** EXERCISE AIM **
Check each line of the listing below for the string "document", then copy every line that has it.

[[ EXTRACTED MATERIAL open ]]

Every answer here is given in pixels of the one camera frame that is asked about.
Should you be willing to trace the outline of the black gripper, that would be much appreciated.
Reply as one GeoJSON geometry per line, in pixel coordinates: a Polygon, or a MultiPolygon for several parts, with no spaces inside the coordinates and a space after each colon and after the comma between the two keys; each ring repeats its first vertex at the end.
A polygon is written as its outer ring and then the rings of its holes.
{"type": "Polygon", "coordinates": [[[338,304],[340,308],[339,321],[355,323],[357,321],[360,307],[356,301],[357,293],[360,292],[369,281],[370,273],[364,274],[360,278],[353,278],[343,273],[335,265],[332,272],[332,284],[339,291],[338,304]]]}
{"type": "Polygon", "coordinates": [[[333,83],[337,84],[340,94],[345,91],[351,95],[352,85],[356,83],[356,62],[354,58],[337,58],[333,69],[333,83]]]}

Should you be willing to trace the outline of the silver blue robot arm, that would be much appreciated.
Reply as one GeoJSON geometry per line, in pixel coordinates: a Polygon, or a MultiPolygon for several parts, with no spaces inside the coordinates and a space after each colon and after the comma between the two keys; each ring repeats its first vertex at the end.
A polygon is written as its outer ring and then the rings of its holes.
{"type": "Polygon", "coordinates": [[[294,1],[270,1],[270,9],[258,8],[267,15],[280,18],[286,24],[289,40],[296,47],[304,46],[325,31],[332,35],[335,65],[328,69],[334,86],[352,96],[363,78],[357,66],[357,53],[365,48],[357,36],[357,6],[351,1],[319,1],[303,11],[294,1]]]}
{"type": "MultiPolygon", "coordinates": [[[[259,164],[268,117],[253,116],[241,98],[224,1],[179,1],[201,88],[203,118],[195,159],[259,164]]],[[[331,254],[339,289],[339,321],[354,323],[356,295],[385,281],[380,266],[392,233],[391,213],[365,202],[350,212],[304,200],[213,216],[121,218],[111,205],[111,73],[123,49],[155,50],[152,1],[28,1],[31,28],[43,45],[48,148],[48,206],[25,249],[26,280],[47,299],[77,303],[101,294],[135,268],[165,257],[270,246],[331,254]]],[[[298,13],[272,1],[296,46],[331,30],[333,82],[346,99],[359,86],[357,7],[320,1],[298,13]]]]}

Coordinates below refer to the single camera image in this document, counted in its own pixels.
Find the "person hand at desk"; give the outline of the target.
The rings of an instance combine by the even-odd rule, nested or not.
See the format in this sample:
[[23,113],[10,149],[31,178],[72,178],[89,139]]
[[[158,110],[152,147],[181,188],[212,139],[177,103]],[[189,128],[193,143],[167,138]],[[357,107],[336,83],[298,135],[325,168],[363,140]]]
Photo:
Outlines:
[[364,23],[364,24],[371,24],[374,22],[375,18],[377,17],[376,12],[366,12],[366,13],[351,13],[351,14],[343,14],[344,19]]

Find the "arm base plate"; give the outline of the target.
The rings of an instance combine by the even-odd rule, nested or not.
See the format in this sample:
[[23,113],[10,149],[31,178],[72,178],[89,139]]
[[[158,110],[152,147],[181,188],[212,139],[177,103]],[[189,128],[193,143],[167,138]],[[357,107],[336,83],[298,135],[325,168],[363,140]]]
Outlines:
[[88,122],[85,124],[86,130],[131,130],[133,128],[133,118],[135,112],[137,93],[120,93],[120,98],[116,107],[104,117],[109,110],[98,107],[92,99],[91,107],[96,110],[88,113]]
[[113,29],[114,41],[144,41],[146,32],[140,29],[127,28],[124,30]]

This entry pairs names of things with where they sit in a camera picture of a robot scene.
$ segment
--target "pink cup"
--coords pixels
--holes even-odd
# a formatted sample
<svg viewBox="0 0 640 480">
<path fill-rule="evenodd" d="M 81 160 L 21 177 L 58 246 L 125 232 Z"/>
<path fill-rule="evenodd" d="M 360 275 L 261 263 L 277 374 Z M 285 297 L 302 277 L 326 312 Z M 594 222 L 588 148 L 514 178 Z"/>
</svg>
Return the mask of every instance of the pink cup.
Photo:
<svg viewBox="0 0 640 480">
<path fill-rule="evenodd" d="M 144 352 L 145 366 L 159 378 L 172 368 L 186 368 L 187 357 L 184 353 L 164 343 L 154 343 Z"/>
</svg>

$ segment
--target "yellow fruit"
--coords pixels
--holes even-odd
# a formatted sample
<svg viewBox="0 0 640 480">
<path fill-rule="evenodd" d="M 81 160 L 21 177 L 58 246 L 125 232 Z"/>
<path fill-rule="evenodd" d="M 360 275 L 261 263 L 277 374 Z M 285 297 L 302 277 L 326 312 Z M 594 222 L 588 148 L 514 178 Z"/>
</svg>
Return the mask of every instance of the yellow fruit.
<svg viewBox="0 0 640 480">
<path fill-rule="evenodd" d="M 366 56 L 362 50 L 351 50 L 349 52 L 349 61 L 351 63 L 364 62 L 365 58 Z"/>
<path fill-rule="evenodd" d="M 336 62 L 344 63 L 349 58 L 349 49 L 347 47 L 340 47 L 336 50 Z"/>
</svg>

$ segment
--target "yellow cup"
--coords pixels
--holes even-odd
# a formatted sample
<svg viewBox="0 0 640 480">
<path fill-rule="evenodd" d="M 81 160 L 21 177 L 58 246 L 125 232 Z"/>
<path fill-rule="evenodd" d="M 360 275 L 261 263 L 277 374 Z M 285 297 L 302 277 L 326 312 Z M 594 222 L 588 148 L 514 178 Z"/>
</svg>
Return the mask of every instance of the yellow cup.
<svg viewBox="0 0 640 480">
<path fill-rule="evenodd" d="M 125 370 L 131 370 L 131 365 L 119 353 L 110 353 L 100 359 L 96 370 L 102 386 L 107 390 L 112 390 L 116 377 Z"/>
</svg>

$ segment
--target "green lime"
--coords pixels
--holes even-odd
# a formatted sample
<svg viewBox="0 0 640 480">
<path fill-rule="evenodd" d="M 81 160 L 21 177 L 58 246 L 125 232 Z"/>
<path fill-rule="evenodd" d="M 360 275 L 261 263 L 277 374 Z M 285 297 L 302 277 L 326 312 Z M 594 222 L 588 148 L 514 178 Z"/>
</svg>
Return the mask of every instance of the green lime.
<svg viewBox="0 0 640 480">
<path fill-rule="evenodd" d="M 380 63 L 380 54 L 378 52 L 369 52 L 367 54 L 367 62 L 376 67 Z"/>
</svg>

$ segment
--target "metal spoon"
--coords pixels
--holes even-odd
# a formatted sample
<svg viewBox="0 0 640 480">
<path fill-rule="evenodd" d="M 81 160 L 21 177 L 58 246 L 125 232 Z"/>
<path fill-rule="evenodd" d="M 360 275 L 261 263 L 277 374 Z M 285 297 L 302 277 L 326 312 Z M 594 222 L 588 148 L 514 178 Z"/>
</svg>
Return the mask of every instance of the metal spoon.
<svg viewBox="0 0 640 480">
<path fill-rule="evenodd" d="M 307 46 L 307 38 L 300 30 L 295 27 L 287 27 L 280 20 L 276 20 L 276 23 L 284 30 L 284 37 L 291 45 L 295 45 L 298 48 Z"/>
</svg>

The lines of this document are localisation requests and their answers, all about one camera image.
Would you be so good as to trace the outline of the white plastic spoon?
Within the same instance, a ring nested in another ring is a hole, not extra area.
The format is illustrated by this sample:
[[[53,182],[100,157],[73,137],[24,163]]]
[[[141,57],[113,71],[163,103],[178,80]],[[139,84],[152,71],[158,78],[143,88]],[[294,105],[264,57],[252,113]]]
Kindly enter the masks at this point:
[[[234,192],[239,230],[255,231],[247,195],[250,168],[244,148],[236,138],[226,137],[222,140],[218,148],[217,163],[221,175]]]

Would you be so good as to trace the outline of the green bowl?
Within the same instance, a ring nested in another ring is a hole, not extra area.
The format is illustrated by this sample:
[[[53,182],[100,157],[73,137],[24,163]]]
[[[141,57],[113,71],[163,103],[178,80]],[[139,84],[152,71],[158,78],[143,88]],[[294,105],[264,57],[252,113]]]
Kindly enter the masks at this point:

[[ EXTRACTED MATERIAL closed ]]

** RESULT OF THIS EXERCISE **
Coordinates below refer to the single camera image in this document, counted in its own pixels.
The lines of this document are localisation requests and their answers, all about one camera image.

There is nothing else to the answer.